Practical Magic by Alice Hoffman
Like most people, I became aware of Alice Hoffman‘s 1995 novel Practical Magic through the nineties film adaptation starring Nicole Kidman and Sandra Bullock. It’s not a great movie, but it has a charm of its own, and it led me to the original story upon which it’s based. It’s striking to see the differences and similarities between the two.
The film leans more heavily on its magical elements, even becoming something of a supernatural thriller at some points, whereas the book is more interested in the three generations of Owens women and their lives, whether it be the tragedy of the aunts, the love stories of Gillian and Sally, or the coming-of-age rites of Antonia and Kylie.
As children, Sally and Gillian Owens were ostracized from their New England community due to the persistent rumour that they and their extended family were witches. Once they reach adulthood, they can’t wait to leave home. Gillian ends up going through a revolving door of boyfriends, while Sally settles down and has two children of her own.
But years later, after Sally has been widowed and Gillian has escaped an abusive relationship, the two sisters find each other again.
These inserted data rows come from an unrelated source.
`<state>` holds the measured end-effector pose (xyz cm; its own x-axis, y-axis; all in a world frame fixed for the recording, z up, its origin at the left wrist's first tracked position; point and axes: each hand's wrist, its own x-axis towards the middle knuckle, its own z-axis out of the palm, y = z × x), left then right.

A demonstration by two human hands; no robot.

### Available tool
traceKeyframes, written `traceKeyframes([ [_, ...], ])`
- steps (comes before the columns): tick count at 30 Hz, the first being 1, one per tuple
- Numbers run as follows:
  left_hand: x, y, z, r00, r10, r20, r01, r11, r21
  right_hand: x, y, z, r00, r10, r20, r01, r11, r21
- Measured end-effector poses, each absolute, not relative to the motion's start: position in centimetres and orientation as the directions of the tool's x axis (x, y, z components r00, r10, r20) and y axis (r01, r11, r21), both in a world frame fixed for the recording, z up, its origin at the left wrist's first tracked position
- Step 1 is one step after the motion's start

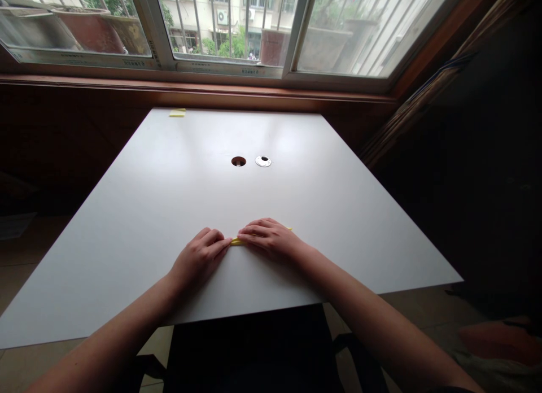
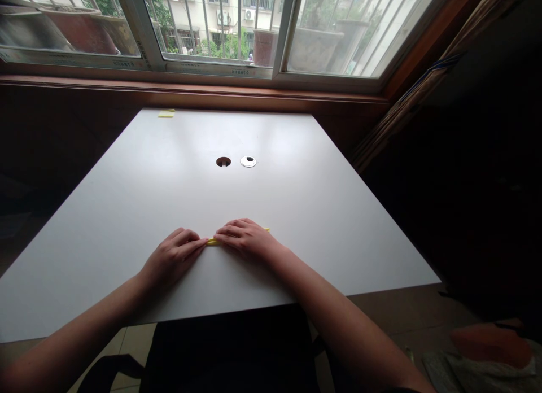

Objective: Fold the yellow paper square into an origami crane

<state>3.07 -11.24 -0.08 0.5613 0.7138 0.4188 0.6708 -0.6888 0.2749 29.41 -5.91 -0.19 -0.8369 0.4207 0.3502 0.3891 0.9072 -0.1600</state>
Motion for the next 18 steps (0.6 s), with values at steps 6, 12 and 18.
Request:
traceKeyframes([
  [6,3.02,-11.21,-0.11,0.556,0.709,0.435,0.660,-0.694,0.288,29.48,-5.92,-0.18,-0.843,0.418,0.339,0.387,0.909,-0.158],
  [12,2.70,-11.46,-0.37,0.579,0.693,0.430,0.660,-0.708,0.252,29.55,-5.92,-0.19,-0.844,0.413,0.343,0.373,0.911,-0.177],
  [18,2.46,-11.89,-0.17,0.626,0.667,0.403,0.676,-0.723,0.147,29.60,-5.89,-0.04,-0.843,0.408,0.351,0.367,0.913,-0.180],
])
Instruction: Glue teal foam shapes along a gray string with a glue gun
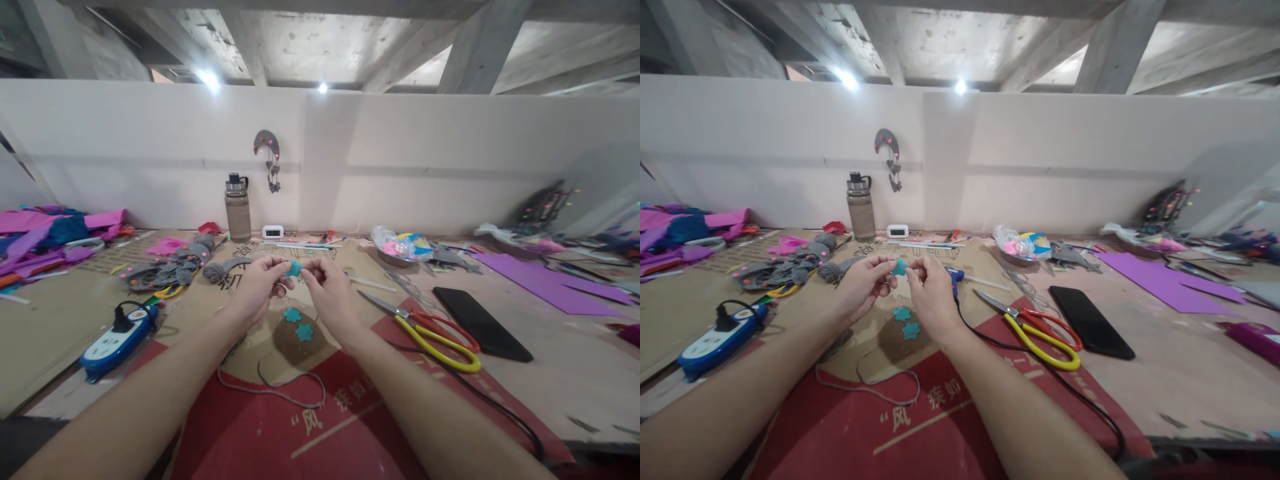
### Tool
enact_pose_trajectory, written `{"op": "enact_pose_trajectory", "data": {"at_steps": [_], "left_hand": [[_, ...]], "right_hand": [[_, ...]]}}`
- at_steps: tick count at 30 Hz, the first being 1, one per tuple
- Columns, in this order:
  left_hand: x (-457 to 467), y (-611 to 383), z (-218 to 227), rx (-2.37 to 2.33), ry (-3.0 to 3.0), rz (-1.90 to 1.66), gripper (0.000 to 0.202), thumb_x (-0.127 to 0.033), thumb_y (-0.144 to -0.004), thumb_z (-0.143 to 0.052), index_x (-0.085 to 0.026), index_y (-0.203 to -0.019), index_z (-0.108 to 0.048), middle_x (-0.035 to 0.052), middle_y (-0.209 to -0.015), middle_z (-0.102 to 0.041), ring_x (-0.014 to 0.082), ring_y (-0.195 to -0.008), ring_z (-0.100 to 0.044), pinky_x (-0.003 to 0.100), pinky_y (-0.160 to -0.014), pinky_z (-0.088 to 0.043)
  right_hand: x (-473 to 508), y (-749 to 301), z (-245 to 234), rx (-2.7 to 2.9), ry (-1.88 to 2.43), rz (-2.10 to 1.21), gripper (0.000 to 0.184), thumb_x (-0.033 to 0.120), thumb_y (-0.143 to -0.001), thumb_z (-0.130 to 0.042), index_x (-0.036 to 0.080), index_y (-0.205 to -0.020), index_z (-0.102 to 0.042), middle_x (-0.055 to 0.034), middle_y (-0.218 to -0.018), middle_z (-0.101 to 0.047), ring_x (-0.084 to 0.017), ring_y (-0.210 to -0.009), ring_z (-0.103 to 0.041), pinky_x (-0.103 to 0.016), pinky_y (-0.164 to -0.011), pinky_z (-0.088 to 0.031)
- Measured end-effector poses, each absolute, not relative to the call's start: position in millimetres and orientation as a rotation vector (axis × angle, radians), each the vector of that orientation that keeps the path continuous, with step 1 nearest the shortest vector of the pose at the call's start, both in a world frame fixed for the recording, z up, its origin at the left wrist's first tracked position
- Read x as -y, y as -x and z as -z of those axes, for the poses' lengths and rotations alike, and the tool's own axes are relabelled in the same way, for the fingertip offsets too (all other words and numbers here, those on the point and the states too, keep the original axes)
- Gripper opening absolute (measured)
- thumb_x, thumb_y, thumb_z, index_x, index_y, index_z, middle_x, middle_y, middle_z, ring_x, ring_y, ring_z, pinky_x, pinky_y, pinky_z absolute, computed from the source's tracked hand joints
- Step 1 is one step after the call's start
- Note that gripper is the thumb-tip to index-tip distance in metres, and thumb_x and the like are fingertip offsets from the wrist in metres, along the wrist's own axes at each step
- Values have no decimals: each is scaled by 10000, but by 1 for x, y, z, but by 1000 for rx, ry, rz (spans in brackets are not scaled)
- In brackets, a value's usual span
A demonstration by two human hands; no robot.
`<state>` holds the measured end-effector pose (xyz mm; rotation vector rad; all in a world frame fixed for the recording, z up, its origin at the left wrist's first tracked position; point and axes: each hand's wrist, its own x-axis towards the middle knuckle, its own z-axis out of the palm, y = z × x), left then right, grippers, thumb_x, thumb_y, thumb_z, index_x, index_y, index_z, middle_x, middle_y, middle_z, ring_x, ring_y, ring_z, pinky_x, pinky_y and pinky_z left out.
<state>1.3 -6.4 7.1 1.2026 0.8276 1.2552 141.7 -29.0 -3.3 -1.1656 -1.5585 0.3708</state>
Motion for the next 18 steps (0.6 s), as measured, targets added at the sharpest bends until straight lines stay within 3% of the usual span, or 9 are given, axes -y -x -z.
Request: {"op": "enact_pose_trajectory", "data": {"at_steps": [6, 18], "left_hand": [[7, -2, -7, -831, -1170, -1229, 246, -264, -663, -716, -119, -826, -602, 16, -682, -613, 87, -541, -589, 172, -447, -449], [7, -3, -4, -899, -1321, -1215, 253, -321, -665, -714, -114, -762, -605, 4, -600, -591, 97, -543, -572, 193, -474, -452]], "right_hand": [[28, -143, 4, 1545, 1183, -329, 141, 303, -788, -520, 180, -796, -590, 15, -636, -513, -131, -619, -451, -255, -607, -345], [29, -148, 4, 1557, 1135, -310, 185, 330, -817, -507, 179, -762, -598, 12, -618, -507, -126, -598, -428, -254, -590, -332]]}}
Gillian desperately needs help, and arrives on her sister’s doorstep with the dead body of her boyfriend Jimmy in the backseat of the car. The two bury him in the backyard, but eventually the law — and an unquiet spirit — comes knocking…
This scenario was the crux of the 1999 movie, but the novel is about so much more. Practical Magic delves more deeply into the psyche of the two sisters, and explores how their relationship mirrors the one between Sally’s daughters Antonia and Kylie, who initially fight like cats and dogs before finding more common ground after a frightening experience.
There’s also more emphasis on Gillian’s love affair with a local school teacher, and for anyone that’s ever wondered what happened to the woman at the beginning of the film who comes to the aunts for a love spell to ensnare a married man — well, you’ll get her whole story here.
Hoffman writes in lovely prose, and (unlike the film) the magical elements are much more subtle. Often they’re whimsical and/or eerie, like the cats that follow Sally to school one day, or the lilac bush with the intoxicating smell that grows over Jimmy’s makeshift grave.
Other times Practical Magic can err on the side of the ridiculous — like the boys who get struck by lightning in their bid to impress Gillian: “their hair forever standing on end, their eyes open wide from that time onward, even while they slept.” Um, okay. You’d think an event that devastating would be explored in a little more detail, but it’s just thrown in there casually.
The romances aren’t all that deep either, and most of the time they seem to revolve around magically-heightened hormones. The book is strongest when it’s focusing on the relationships between the three generations of Owens women, which make it a fun, mysterious read.
I actually quite liked the instances of understatement, such as the example with the boys struck by lightning; I think it gives Alice Hoffman’s fluid and dainty writing style a bit of a humorous edge, I say about a novel containing dead bodies in car boots… As far as I recall, the two boys’ tale is elaborated upon in the 2017 prequel to Practical Magic – The Rules of Magic. I was eager to read the latter and dive into the story of the two aunts, but I was left somehow disillusioned. I’m curious to see what your thought of it, if you’ve read or are planning to read it. And thank you for a wonderful review, I feel like picking up the novel again!
My review for the prequel is forthcoming, and I was actually interested in seeing how Hoffman would handle the boys getting struck by lightning, but she doesn’t add anything more to their stories.
I guess I just felt terribly sorry for them both, and in the fifteen year gap between reading this for the first time and then reading the republication, I never forgot them.